Por outro lado, as contas externas do Brasil estão relativamente em ordem atualmente, com superávit comercial amplo, o que permite cobrir o déficit crônico dos serviços (e portanto das transações correntes) e outras saídas de capital. Os investimentos diretos estrangeiros também estão sendo retomados, o que é uma garantia adicional. Não havia, assim, necessidade, stricto sensu, de renovação do acordo. Mas, o Brasil ainda possui algumas fragilidades, internas e externas, como a grande dívida pública e a existência de déficit nominal no orçamento, mesmo com acúmulo de superávits primários (que não chegam, entretanto, a cobrir os pagamentos de juros da dívida pública).
Em síntese, um acordo com o FMI pode representar a garantia de saldo disponível, em caso de necessidade, e sobretudo um aval sobre a qualidade das políticas econômicas, mas ele também representa uma espécie de sinal de alerta sobre a fragilidade de nossas contas externas. Em última instância, nós mesmos é que devemos realizar esforços para colocar as contas públicas, sobretudo as internas, em condições de sustentabilidade.
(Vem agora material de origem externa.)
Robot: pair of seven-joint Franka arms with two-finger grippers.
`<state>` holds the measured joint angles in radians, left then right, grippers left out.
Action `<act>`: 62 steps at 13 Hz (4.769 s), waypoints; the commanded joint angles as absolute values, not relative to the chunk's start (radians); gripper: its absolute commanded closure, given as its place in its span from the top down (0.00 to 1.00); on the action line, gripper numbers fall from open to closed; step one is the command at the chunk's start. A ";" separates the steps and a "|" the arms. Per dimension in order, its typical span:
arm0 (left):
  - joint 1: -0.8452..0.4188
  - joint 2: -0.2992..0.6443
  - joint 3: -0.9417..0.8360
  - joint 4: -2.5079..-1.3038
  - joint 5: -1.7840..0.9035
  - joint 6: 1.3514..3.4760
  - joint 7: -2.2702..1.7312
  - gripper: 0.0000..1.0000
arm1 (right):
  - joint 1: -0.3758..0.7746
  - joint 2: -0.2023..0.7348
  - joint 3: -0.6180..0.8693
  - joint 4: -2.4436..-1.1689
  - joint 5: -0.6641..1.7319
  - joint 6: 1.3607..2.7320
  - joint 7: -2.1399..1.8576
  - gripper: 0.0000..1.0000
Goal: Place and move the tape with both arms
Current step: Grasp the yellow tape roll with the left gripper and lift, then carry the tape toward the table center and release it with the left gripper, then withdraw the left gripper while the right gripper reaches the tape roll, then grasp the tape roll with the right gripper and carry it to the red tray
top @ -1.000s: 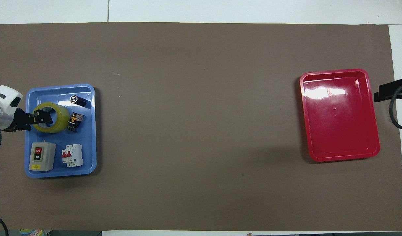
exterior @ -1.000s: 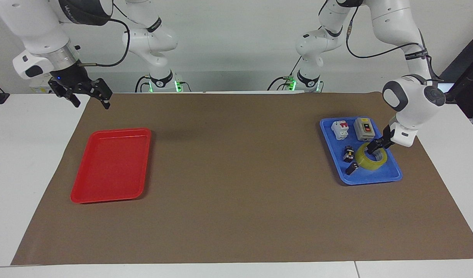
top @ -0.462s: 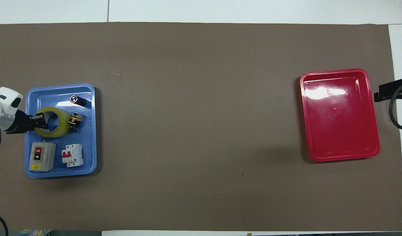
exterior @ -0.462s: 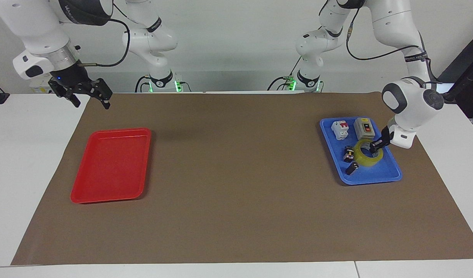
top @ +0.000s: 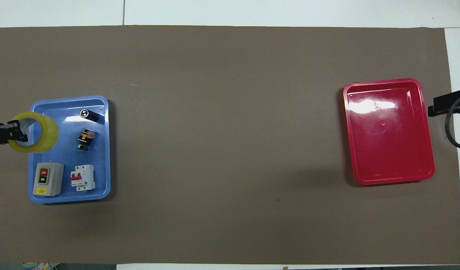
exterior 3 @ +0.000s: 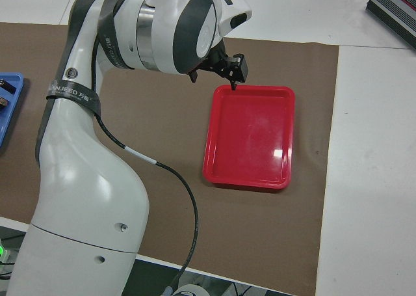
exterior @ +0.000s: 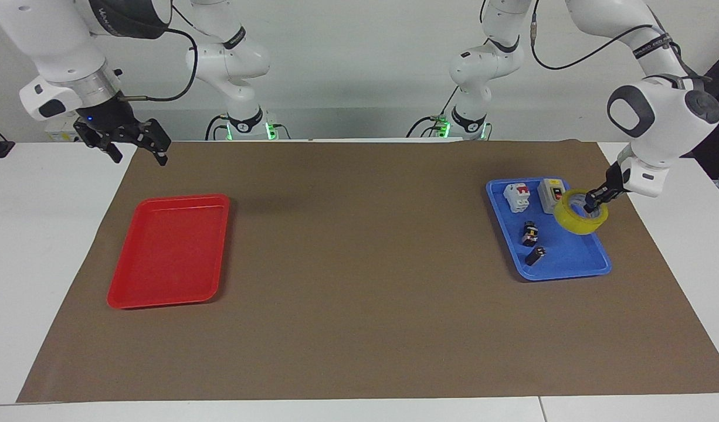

3. Qual o seu posicionamento a respeito da política Externa do Brasil com o atual Presidente?
Trata-se, como o próprio governo proclama, de uma política ativa, de uma diplomacia altiva. Apenas não tenho certeza de que todo esse ativismo se dirige para o lado correto, pois que existe, em substituição à antiga “diplomacia presidencial” do período FHC, uma espécie de “diplomacia partidária”, que mobiliza todas as crenças, valores e princípios de política externa do PT, que não necessariamente tem o melhor julgamento da realidade ou que não necessariamente pratica a melhor política externa de que o Brasil precisa.
Essa política externa “partidária” é feita de um anti-imperialismo instintivo, como corresponde a um partido esquerdista e ainda teoricamente socialista como o PT, de um preconceito contra a globalização e o capitalismo financeiro – como se o PT e mesmo o Brasil tivesse o poder de mudar certos processos existentes no mundo atual – e feita de muitas ilusões quanto à liderança, pelo Brasil, de outros países em desenvolvimento, sobretudo na região mas também no chamado Terceiro Mundo, objetivando mudar o mundo, a região e o próprio Brasil.
O PT e este governo mantêm certas ilusões quanto à mudança no “eixo do poder mundial” e na “geografia comercial do mundo”, como várias vezes proclamado. Para isso, o governo colocou dificuldades em algumas negociações comerciais, sob o pretexto de preservar “espaços nacionais para políticas de desenvolvimento”, que não se sabe bem quais sejam (mas que representam a continuidade do velho estatismo econômico, que já conhecemos tão bem). Não tenho certeza de que essa política feita de ativismo no mundo em desenvolvimento possa representar adequadamente os interesses de uma economia avançada e diversificada como é hoje a brasileira.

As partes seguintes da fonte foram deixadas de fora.